Unit 1 Questions from the Vendler Book

As I noted on the first day of class, in Unit 1 we'll be compiling a list of questions that can offer us a way "in" to poetry that seems difficult or complex. I've gathered a few of these questions here and I offer them as help as many of you write your first blog posts next week:

  • What piece of life, private or public, is the poem concerned with? Where and when is this life being lived?
  • How does the author avoid cliché? How does he or she bring originality to this moment?
  • Where is the moment of disequilibrium in the poem? How is the status quo disturbed?
  • What patterns (phonetic, grammatical, syntactic, psychological, temporal, spatial, etc.) appear in the poem? How do these patterns impact the sense of the experience depicted?
  • How does the structure of the poem reinforce (or work against) the central contrast or comparison being made in the poem?
  • Does the poem have a plot or a narrative? Does it begin at the beginning, in the middle, at the end, or somewhere else entirely? How does the author’s decision to begin at this point affect your interpretation of the action?
We'll continue to add to this list as we develop questions through our reading of the Vendler book and our in-class discussions.

Tuesday, January 13, 2009

Class Discussion for Wednesday, January 13

As I noted on the first day, in Unit 1 we'll be working to develop a set of questions that will prompt you to think about poems more deeply. Vendler actually proposes a few of these questions in chapter 1, namely:
  • What piece of life, private or public, is the poem concerned with? Where and when is this life being lived?
  • How does the author avoid cliché?
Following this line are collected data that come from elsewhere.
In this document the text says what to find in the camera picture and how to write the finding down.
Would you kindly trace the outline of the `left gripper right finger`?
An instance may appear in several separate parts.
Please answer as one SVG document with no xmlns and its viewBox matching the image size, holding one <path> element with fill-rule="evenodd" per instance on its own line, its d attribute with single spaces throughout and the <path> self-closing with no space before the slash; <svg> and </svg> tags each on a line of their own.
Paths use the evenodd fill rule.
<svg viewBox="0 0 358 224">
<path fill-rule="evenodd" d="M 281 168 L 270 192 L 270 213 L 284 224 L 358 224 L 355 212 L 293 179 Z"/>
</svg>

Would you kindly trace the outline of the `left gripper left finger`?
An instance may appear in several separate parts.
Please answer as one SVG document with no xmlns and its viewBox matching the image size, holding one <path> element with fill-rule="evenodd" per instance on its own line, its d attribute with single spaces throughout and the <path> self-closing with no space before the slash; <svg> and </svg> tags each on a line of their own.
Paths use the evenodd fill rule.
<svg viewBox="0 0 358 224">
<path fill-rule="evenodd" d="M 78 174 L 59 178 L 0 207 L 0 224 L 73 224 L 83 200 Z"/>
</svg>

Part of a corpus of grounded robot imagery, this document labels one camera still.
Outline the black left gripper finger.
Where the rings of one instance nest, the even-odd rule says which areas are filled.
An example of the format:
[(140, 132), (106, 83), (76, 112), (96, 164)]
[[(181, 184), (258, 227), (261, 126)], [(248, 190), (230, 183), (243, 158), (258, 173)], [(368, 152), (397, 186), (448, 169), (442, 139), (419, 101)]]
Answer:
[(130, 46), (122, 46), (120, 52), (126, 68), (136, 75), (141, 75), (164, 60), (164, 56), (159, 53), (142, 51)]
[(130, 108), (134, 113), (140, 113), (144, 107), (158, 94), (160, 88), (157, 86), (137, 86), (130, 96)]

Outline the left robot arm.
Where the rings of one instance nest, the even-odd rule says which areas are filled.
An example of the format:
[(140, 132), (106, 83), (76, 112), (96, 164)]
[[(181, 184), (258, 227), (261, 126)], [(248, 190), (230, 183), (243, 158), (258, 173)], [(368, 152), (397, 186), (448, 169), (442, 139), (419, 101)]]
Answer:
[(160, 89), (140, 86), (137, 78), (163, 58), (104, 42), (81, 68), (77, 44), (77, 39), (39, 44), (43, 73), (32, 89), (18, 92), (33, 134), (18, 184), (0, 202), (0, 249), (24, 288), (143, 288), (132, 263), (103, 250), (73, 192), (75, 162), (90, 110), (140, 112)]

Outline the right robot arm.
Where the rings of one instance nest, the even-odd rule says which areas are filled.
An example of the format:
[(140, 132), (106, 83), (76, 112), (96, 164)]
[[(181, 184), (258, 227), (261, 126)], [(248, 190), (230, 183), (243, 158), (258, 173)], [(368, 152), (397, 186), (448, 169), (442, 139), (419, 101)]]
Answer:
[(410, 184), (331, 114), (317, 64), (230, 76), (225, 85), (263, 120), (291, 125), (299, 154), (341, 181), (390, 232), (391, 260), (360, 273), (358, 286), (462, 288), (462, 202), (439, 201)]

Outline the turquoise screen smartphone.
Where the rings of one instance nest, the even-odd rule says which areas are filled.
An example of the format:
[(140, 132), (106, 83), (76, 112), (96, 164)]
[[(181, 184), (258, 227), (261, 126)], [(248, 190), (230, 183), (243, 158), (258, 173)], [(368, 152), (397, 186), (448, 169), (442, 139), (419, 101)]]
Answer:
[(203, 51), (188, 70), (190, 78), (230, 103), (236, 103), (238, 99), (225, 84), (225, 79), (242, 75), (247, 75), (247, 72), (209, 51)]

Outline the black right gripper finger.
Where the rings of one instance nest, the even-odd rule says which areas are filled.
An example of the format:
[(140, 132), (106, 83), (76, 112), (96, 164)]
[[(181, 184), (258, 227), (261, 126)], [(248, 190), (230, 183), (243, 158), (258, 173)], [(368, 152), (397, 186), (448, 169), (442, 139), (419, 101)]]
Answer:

How does he or she bring originality to this moment?
  • Where is the moment of disequilibrium in the poem? How is the status quo disturbed?
These questions can be very useful as you try to determine what is unique about a poem, or what specific piece of information the author is attempting to communicate to you. Here are some examples of how these questions might be applied to some of the poems in chapter 1:
  • Describe the disequilibrium between perception and reality in Yusef Komunyakaa's "Facing It." How does Komunyakaa depict this disequilibrium? What does the poem, and this sense of disequilibrium in particular, have to say to us about the nature of "memory" and "memorial" in general?
  • How does Rita Dove use setting to create a sense of disequilibrium in "Flash Cards?" How does the speaker fit into the poem's two different settings?
  • Vendler noted that in "The School Children," Louise Glück subverts cliche by making the tradtionally quaint image of children bringing an apple to their teacher into something more sinister. What are some of the other key images in the poem? Do they also fit this pattern of moving from quaint/cliche to more complex and sinister?
These are just some questions to get you thinking if you're stuck. We can talk about any or all of the poems in class on Wednesday. See you then!